GIVEN DATA
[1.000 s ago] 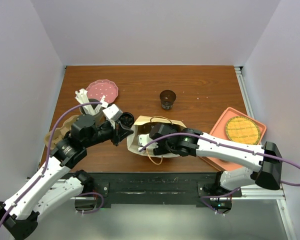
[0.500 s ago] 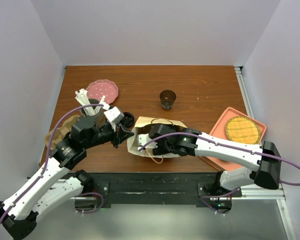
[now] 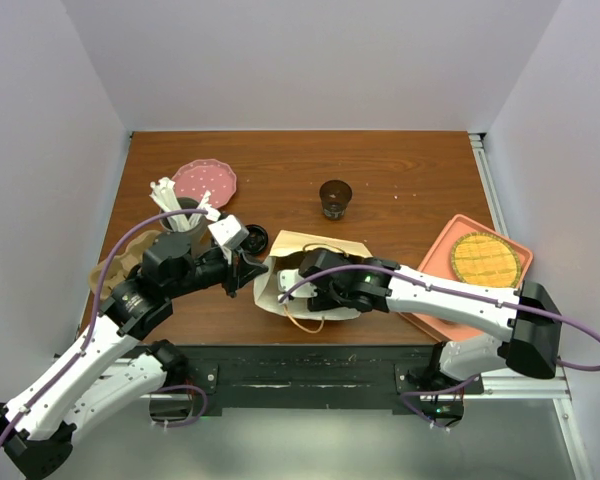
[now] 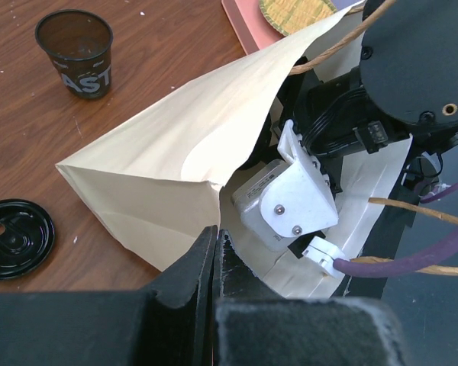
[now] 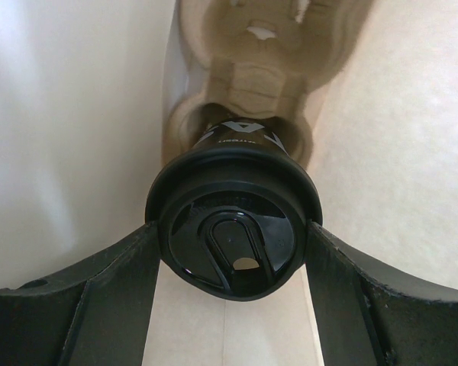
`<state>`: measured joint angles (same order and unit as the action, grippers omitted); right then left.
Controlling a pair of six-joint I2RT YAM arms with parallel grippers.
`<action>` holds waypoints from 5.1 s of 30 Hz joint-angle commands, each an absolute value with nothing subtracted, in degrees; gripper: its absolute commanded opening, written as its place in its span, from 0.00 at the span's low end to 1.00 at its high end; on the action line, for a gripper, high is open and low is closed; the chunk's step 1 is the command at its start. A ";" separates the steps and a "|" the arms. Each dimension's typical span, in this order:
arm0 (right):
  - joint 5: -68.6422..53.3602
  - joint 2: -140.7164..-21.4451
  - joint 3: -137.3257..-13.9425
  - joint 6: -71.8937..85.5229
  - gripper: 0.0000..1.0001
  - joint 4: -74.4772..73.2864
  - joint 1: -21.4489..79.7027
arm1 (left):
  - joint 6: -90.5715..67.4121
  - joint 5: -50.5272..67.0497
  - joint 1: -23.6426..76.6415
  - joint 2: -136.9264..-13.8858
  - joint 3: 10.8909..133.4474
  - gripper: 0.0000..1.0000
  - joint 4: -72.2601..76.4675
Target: Pack the takeout coffee
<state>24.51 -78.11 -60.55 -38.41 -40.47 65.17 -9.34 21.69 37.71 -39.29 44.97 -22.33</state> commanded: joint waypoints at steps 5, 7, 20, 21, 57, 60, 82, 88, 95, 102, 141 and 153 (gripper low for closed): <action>25.75 -76.47 -59.15 -39.46 0.47 -35.95 63.90 | -7.91 22.76 38.58 -38.93 46.05 0.00 -21.53; 25.84 -76.38 -59.06 -39.46 0.47 -35.60 63.72 | -7.82 22.85 38.58 -38.85 46.05 0.00 -21.53; 24.08 -77.69 -58.01 -41.48 0.47 -31.12 62.14 | -8.00 23.38 38.67 -38.41 45.53 0.00 -21.36; 23.73 -78.04 -58.01 -41.92 0.47 -30.94 62.14 | -8.00 23.38 38.67 -38.41 45.53 0.00 -21.27; 21.97 -82.09 -53.44 -46.41 0.56 -21.10 59.85 | -10.72 20.66 38.58 -38.94 46.76 0.00 -23.29; 21.97 -82.96 -53.53 -46.84 0.56 -20.92 59.77 | -10.63 20.13 38.58 -38.93 46.93 0.00 -23.47; 21.97 -84.38 -52.82 -46.93 0.63 -18.11 57.48 | -10.90 18.72 38.50 -39.46 47.64 0.00 -24.43; 22.06 -84.46 -52.21 -47.46 0.62 -17.14 57.30 | -11.42 18.72 38.50 -39.90 47.64 0.00 -23.73; 21.80 -85.08 -53.52 -47.20 0.71 -17.75 57.13 | -11.77 16.70 38.50 -40.52 48.16 0.00 -24.70; 21.01 -84.90 -56.25 -47.72 0.80 -20.21 57.22 | -12.22 15.29 38.50 -41.39 50.01 0.00 -25.14; 9.50 -82.53 -67.85 -44.91 0.96 -37.17 57.04 | -15.64 14.68 38.50 -48.51 58.45 0.00 -31.02; 5.54 -82.88 -71.89 -43.86 0.97 -41.57 54.41 | -17.05 15.20 38.50 -52.20 61.43 0.00 -31.47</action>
<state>8.01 -84.03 -67.96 -44.95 -39.53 55.90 -15.09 14.35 38.35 -51.33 58.39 -32.42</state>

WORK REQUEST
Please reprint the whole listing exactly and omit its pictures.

EXERCISE SOLUTION
[1.000 s ago] 
[0.500 s ago] 
[now] 
[now] 
[now] 
`<state>`: measured joint angles (same order and unit as the action, grippers omitted); right then left.
Controlling a pair of six-joint I2RT YAM arms with parallel grippers.
`<action>` holds waypoints from 5.1 s of 30 Hz joint-angle commands, each an absolute value with nothing subtracted, in degrees; gripper: its absolute commanded opening, written as its place in its span, from 0.00 at the span's low end to 1.00 at its high end; on the action line, for a gripper, high is open and low is closed; the chunk's step 1 is the command at its start. A ";" separates the steps and a "|" the arms. Each dimension's typical span, in this order:
arm0 (right):
  - joint 5: -68.6422..53.3602
  - joint 2: -140.7164..-21.4451
  - joint 3: -137.3257..-13.9425
  - joint 6: -71.8937..85.5229
  - gripper: 0.0000..1.0001
  - joint 4: -74.4772..73.2864
  - joint 1: -21.4489..79.7027
arm1 (left):
  - joint 6: -90.5715..67.4121
  - joint 5: -50.5272..67.0497
  - joint 1: -23.6426..76.6415
  - joint 2: -136.9264..-13.8858
  - joint 3: 10.8909..133.4474
  - gripper: 0.0000..1.0000
  - joint 4: -72.2601..76.4675
Target: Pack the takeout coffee
<state>24.51 -78.11 -60.55 -38.41 -40.47 65.17 -9.34 21.69 37.71 -39.29 44.97 -22.33</state> commanded: joint waypoints at steps 5, 7, 20, 21, 57, 60, 82, 88, 95, 102, 141 and 153 (gripper low for closed): <action>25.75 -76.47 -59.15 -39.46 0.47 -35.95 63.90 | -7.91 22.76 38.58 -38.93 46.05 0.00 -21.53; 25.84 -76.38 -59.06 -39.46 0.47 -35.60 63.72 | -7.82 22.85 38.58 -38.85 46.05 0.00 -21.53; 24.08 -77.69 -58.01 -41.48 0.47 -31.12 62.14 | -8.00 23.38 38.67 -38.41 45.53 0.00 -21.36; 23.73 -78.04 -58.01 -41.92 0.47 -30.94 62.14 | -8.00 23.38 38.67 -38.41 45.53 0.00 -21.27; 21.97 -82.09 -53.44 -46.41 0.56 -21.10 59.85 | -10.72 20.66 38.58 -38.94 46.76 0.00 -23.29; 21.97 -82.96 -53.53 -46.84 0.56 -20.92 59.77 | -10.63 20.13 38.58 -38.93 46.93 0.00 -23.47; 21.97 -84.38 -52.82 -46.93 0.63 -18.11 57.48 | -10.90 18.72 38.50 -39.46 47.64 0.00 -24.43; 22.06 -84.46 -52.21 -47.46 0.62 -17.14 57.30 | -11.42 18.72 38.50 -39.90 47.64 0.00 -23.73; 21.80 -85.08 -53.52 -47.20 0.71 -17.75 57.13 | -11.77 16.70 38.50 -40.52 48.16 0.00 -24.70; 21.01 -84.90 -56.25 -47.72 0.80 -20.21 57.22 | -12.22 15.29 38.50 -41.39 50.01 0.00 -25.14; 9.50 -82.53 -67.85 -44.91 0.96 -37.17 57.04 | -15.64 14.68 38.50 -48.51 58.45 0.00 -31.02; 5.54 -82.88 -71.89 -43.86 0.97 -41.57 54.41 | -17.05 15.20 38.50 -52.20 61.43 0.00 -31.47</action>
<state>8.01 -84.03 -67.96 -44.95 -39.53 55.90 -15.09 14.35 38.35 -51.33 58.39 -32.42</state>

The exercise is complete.